▶ [Exercise requirements]: Your response should consist of the full data, set down exactly.

■ ■ ■ ■ ■

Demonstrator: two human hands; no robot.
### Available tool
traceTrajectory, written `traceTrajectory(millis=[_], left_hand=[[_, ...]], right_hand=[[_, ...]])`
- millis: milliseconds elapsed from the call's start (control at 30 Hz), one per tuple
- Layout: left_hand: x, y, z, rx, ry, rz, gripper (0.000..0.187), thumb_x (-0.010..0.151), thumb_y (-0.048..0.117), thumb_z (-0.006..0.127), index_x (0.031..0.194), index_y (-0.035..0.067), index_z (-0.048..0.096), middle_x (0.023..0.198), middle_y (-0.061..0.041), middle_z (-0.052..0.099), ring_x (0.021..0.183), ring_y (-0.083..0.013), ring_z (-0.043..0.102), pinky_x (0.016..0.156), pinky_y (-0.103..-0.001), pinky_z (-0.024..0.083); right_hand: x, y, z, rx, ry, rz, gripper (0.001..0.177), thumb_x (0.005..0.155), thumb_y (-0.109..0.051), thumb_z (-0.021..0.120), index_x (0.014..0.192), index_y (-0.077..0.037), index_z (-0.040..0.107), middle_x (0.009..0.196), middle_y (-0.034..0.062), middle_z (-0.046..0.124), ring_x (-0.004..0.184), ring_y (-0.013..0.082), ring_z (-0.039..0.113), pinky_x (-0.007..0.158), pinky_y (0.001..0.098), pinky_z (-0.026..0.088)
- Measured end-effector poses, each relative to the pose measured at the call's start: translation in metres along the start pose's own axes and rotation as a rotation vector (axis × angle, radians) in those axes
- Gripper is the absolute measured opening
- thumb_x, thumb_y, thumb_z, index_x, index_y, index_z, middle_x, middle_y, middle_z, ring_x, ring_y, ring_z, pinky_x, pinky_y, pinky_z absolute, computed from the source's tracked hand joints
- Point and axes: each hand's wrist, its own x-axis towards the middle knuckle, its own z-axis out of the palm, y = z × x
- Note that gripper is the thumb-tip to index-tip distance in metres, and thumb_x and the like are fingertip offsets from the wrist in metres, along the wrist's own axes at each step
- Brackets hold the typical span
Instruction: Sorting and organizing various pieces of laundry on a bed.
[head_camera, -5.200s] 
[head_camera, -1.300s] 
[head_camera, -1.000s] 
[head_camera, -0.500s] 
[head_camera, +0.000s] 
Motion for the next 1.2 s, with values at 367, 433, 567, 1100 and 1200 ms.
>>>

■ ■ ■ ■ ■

▶ [Exercise answer]:
Demonstrator: two human hands; no robot.
### Available tool
traceTrajectory, written `traceTrajectory(millis=[_], left_hand=[[_, ...]], right_hand=[[_, ...]])`
- millis: milliseconds elapsed from the call's start (control at 30 Hz), one per tuple
- Layout: left_hand: x, y, z, rx, ry, rz, gripper (0.000..0.187), thumb_x (-0.010..0.151), thumb_y (-0.048..0.117), thumb_z (-0.006..0.127), index_x (0.031..0.194), index_y (-0.035..0.067), index_z (-0.048..0.096), middle_x (0.023..0.198), middle_y (-0.061..0.041), middle_z (-0.052..0.099), ring_x (0.021..0.183), ring_y (-0.083..0.013), ring_z (-0.043..0.102), pinky_x (0.016..0.156), pinky_y (-0.103..-0.001), pinky_z (-0.024..0.083); right_hand: x, y, z, rx, ry, rz, gripper (0.001..0.177), thumb_x (0.005..0.155), thumb_y (-0.109..0.051), thumb_z (-0.021..0.120), index_x (0.014..0.192), index_y (-0.077..0.037), index_z (-0.040..0.107), middle_x (0.009..0.196), middle_y (-0.034..0.062), middle_z (-0.046..0.124), ring_x (-0.004..0.184), ring_y (-0.013..0.082), ring_z (-0.039..0.113), pinky_x (-0.007..0.158), pinky_y (0.001..0.098), pinky_z (-0.026..0.088)
- Measured end-effector poses, each relative to the pose measured at the call's start: translation in metres along the start pose's own axes and rotation as a rotation vector (axis × angle, radians) in those axes
- Gripper is the absolute measured opening
- thumb_x, thumb_y, thumb_z, index_x, index_y, index_z, middle_x, middle_y, middle_z, ring_x, ring_y, ring_z, pinky_x, pinky_y, pinky_z absolute, computed from the source's tracked hand joints
- Point and axes: each hand's wrist, its own x-axis towards the middle knuckle, its own z-axis out of the palm, y = z × x
- Note that gripper is the thumb-tip to index-tip distance in metres, and thumb_x and the like are fingertip offsets from the wrist in metres, along the wrist's own axes at each step
- Brackets hold the typical span
Instruction: Sorting and organizing various pieces of laundry on a bed.
[head_camera, -5.200s] 
[head_camera, -1.300s] 
[head_camera, -1.000s] 
[head_camera, -0.500s] 
[head_camera, +0.000s] 
Motion for the next 1.2 s, with values at 367, 433, 567, 1100 and 1200 ms.
>>>

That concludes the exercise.